— TASK DESCRIPTION —
Please reproduce all of the data below exactly, leaving each picture out.
......
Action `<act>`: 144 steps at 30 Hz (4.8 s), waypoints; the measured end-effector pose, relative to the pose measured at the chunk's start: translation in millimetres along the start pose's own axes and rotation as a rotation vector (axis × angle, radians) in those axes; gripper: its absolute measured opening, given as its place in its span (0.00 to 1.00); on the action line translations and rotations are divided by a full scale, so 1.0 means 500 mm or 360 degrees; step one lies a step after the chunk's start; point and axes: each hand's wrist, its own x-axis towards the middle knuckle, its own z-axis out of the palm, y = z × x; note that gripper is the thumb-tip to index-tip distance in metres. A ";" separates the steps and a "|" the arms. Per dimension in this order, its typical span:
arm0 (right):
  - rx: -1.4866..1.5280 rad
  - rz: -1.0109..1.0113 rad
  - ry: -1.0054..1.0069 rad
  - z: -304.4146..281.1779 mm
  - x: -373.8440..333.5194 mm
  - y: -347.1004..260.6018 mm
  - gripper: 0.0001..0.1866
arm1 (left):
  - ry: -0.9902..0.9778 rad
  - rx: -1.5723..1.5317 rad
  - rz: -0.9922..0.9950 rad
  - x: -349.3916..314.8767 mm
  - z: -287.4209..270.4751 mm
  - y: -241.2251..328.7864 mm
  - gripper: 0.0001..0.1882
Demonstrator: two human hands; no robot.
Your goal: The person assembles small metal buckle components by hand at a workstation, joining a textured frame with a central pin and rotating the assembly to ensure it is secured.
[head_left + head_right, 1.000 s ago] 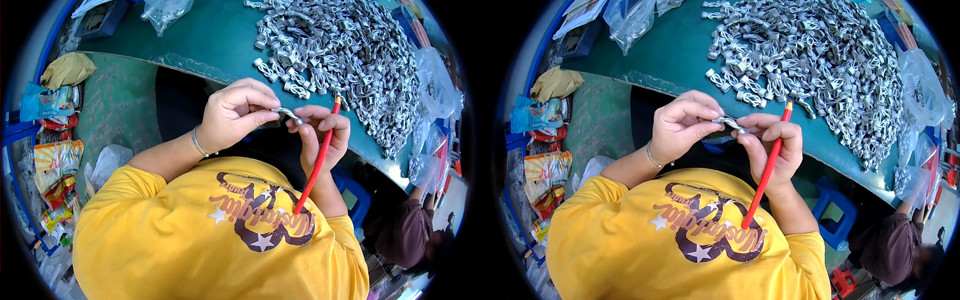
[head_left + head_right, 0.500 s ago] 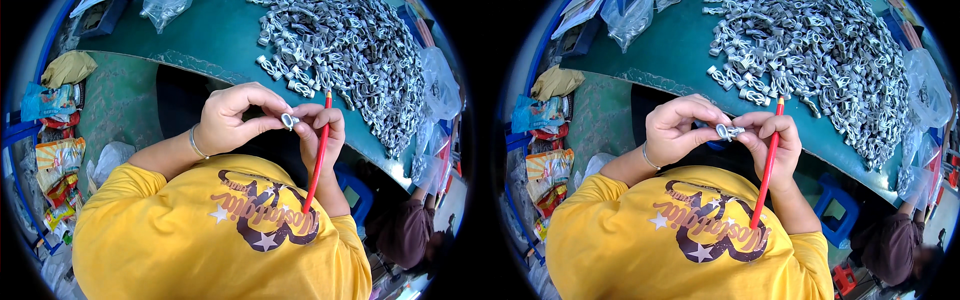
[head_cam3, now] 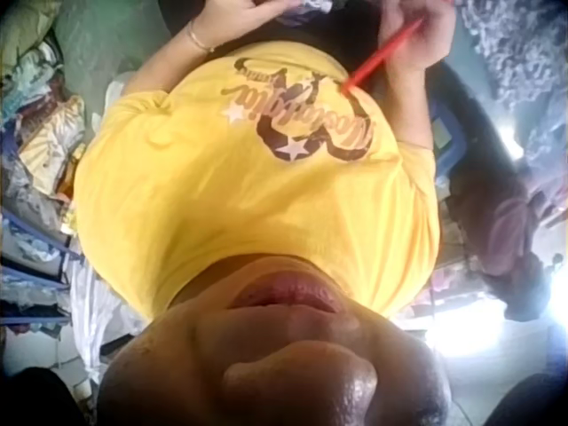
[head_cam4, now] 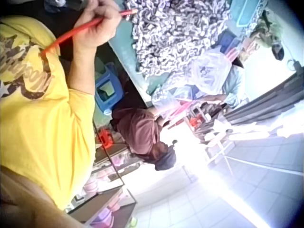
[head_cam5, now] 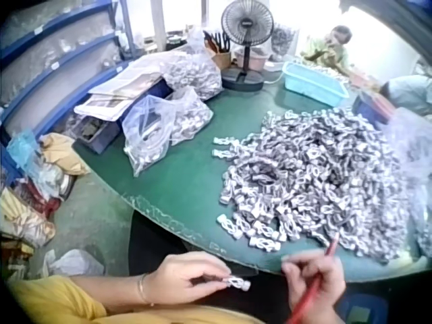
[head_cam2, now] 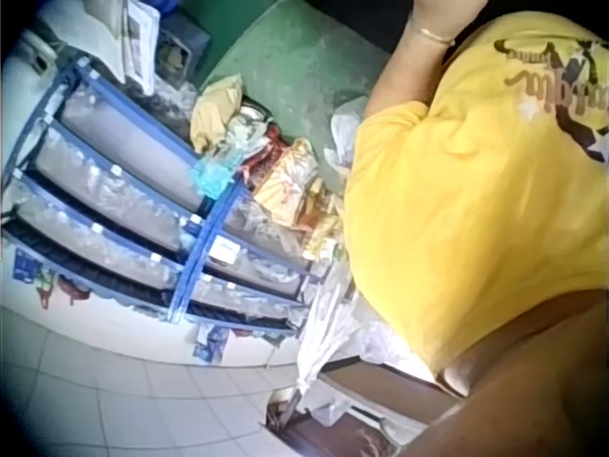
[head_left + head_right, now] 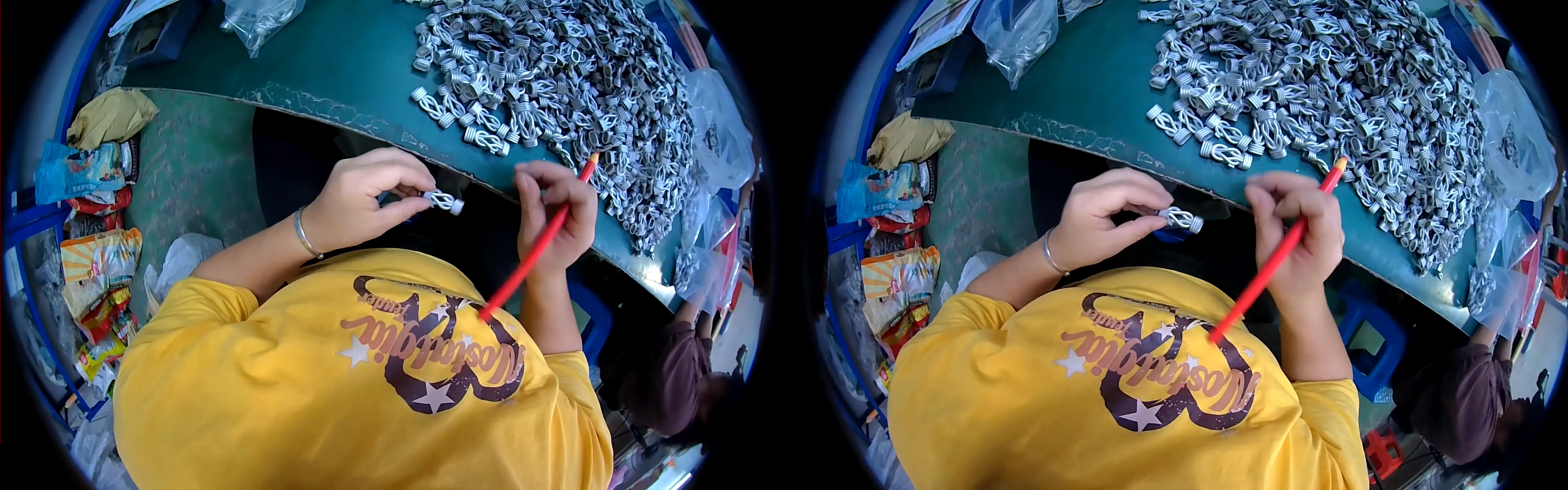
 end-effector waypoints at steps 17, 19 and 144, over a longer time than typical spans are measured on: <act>0.0025 -0.0138 -0.0141 0.015 0.013 0.013 0.18 | 0.0167 0.0004 -0.0133 0.070 0.025 0.021 0.19; 0.0154 -0.0102 -0.0134 0.021 0.008 0.012 0.18 | 0.0059 0.0050 -0.0159 0.068 0.020 0.020 0.15; 0.1135 0.0704 -0.0262 0.012 0.019 -0.005 0.12 | 0.0126 -0.0503 -0.0155 0.059 0.015 0.036 0.12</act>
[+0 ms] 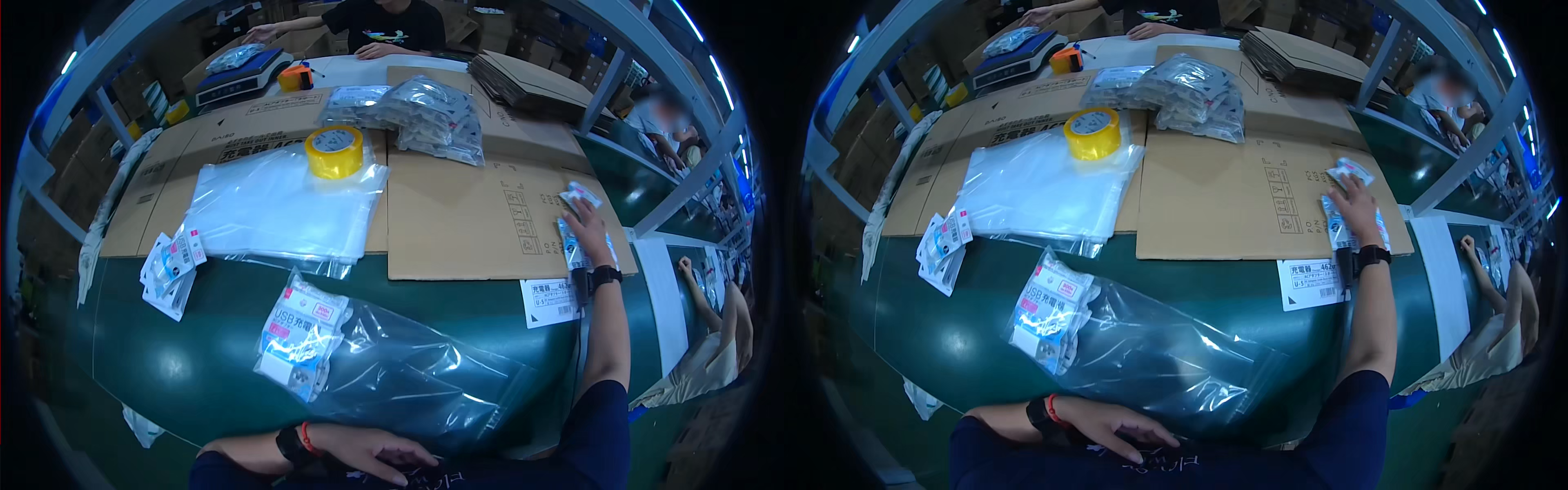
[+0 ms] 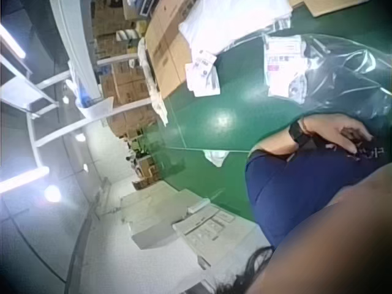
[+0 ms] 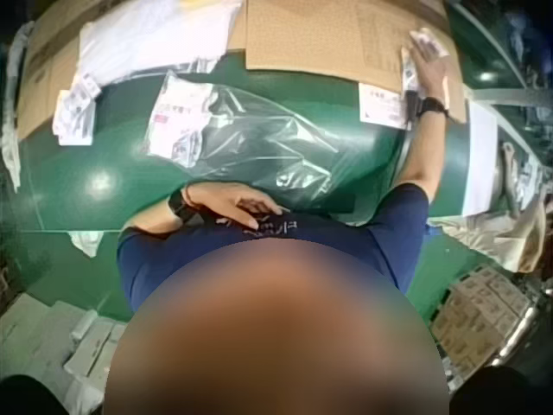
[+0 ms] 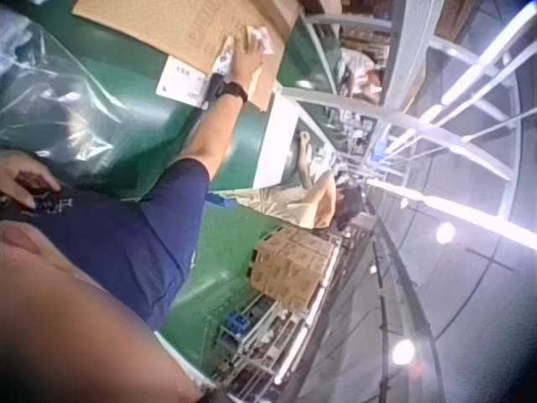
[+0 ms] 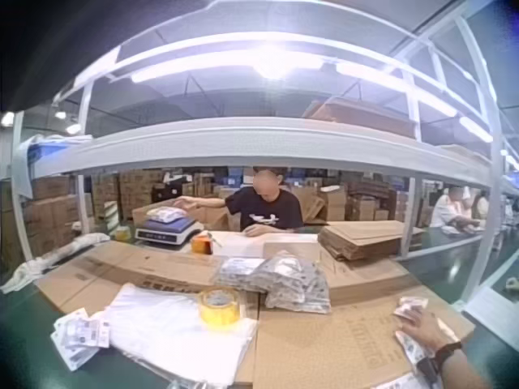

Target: Pack small electronic component packets into larger plastic bags for bulk shipping.

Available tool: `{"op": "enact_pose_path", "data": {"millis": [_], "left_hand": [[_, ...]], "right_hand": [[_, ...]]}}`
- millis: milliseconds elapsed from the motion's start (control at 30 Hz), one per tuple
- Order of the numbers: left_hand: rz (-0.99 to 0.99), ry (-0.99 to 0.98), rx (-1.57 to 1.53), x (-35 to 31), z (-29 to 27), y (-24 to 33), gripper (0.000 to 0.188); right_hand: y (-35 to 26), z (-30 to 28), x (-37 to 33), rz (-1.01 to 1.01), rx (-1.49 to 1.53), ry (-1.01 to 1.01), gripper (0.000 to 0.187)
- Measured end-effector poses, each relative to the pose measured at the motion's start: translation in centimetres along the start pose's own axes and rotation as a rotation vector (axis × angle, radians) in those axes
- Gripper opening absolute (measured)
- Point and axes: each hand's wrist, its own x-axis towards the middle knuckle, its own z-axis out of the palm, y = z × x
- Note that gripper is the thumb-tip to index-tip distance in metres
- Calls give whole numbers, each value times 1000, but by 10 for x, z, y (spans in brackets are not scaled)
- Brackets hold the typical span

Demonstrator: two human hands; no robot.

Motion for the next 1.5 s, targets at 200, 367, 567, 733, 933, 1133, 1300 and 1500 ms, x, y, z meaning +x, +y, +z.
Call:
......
— OUTPUT FOR THIS EXERCISE —
Action `<act>`: 144 steps at 30 Hz (4.8 s), waypoints; the measured end-effector pose, relative to the pose measured at the chunk's start: translation in millimetres along the start pose's own axes and rotation as a rotation vector (axis × angle, radians) in those axes; gripper: its absolute measured opening, given as its place in its span (0.00 to 1.00); on the action line translations and rotations are divided by a full scale, so 1.0 means 500 mm or 360 degrees; step one lies a step after the chunk's start; point and axes: each hand's wrist, its own x-axis towards the middle knuckle, its own z-axis out of the palm, y = z × x; note that gripper is the thumb-tip to index-tip distance in metres. A ";" separates the steps and a "|" the arms. Per dimension in this order, its typical span:
arm0 (right):
  - rx: -1.4866..1.5280 rad
  - rz: -1.0109..1.0113 rad
  - ry: -1.0054..1.0069 rad
  - z: -304.4146..281.1779 mm
  - x: -373.8440..333.5194 mm
  - y: -347.1004..260.6018 mm
  - gripper: 0.0001..0.1866
arm1 (left):
  - ry: -0.9902..0.9778 rad
  - rx: -1.5723..1.5317 rad
  - rz: -0.9922..0.9950 rad
  - x: -349.3916..314.8767 mm
  - z: -287.4209..270.4751 mm
  - y: -241.2251..328.7864 mm
  - gripper: 0.0001..0.1882
Demonstrator: two human hands; no robot.
Your goal: The person assembles small metal buckle components by hand at a workstation, joining a textured frame with a central pin and rotating the assembly to ensure it is secured.
[head_left + head_right, 1.000 s ago] 
[head_left + head_right, 0.500 s ago] 
[head_cam3, now] 
[head_cam4, now] 
[head_cam5, now] 
[head_cam2, now] 
[head_left + head_right, now] 
 end-effector waypoints at steps 17, 19 and 144, over a longer time than typical spans are measured on: <act>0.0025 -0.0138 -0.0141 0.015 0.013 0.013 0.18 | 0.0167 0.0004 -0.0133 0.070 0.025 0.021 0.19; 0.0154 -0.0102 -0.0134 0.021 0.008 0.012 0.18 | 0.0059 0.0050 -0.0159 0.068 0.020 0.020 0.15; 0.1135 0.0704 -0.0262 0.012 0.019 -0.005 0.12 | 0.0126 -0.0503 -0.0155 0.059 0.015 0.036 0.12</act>
[+0 ms] 
[+0 ms] 
[+0 ms] 
[+0 ms] 
[+0 ms] 

Target: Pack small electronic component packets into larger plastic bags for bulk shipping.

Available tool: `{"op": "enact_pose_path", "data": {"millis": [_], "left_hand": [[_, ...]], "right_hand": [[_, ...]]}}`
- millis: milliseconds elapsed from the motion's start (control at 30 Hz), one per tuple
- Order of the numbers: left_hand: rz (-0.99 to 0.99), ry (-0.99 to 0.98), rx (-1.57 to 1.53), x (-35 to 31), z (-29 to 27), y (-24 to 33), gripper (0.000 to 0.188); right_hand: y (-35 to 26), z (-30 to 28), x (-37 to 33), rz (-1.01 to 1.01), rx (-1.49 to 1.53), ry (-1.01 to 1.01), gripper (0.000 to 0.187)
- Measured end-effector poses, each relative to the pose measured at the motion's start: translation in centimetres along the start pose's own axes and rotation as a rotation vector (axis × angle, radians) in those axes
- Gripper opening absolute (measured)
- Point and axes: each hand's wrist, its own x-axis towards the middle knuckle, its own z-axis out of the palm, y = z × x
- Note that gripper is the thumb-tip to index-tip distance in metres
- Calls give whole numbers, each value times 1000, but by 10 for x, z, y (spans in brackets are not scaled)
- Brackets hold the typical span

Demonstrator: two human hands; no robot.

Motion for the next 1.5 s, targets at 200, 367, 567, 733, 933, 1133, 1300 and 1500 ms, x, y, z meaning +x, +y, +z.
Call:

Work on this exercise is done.